▸ Exercise brief
Give back every line of the material exactly, as it appears below.

--- Information shown ---

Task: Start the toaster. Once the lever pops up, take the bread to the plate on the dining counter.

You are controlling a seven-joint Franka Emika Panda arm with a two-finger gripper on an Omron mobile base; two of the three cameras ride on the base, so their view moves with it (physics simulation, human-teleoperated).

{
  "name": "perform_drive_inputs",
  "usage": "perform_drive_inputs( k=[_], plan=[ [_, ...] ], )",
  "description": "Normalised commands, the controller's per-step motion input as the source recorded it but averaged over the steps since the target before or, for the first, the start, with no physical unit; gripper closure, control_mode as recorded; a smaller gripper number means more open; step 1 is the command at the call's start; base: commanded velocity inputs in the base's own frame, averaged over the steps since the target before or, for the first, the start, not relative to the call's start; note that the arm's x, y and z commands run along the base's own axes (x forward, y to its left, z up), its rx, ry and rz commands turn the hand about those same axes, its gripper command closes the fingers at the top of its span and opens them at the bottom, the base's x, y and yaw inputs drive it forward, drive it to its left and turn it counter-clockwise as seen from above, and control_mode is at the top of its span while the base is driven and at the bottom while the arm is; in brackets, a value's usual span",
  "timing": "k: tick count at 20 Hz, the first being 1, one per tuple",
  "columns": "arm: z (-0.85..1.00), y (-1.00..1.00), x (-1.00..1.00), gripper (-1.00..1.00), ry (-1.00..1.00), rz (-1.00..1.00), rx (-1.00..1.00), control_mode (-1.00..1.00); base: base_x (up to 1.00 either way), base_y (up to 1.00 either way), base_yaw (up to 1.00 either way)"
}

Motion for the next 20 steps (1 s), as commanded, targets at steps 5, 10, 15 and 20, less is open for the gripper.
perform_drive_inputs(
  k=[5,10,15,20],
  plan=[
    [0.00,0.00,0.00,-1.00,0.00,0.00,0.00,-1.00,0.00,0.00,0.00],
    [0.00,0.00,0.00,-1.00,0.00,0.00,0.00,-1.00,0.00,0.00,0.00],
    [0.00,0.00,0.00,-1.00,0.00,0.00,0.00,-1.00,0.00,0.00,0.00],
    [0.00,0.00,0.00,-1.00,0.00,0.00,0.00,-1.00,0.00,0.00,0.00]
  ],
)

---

▸ Answer space
Task: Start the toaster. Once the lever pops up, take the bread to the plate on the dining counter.

You are controlling a seven-joint Franka Emika Panda arm with a two-finger gripper on an Omron mobile base; two of the three cameras ride on the base, so their view moves with it (physics simulation, human-teleoperated).

{
  "name": "perform_drive_inputs",
  "usage": "perform_drive_inputs( k=[_], plan=[ [_, ...] ], )",
  "description": "Normalised commands, the controller's per-step motion input as the source recorded it but averaged over the steps since the target before or, for the first, the start, with no physical unit; gripper closure, control_mode as recorded; a smaller gripper number means more open; step 1 is the command at the call's start; base: commanded velocity inputs in the base's own frame, averaged over the steps since the target before or, for the first, the start, not relative to the call's start; note that the arm's x, y and z commands run along the base's own axes (x forward, y to its left, z up), its rx, ry and rz commands turn the hand about those same axes, its gripper command closes the fingers at the top of its span and opens them at the bottom, the base's x, y and yaw inputs drive it forward, drive it to its left and turn it counter-clockwise as seen from above, and control_mode is at the top of its span while the base is driven and at the bottom while the arm is; in brackets, a value's usual span",
  "timing": "k: tick count at 20 Hz, the first being 1, one per tuple",
  "columns": "arm: z (-0.85..1.00), y (-1.00..1.00), x (-1.00..1.00), gripper (-1.00..1.00), ry (-1.00..1.00), rz (-1.00..1.00), rx (-1.00..1.00), control_mode (-1.00..1.00); base: base_x (up to 1.00 either way), base_y (up to 1.00 either way), base_yaw (up to 1.00 either way)"
}

Motion for the next 20 steps (1 s), as commanded, targets at steps 5, 10, 15 and 20, less is open for the gripper.
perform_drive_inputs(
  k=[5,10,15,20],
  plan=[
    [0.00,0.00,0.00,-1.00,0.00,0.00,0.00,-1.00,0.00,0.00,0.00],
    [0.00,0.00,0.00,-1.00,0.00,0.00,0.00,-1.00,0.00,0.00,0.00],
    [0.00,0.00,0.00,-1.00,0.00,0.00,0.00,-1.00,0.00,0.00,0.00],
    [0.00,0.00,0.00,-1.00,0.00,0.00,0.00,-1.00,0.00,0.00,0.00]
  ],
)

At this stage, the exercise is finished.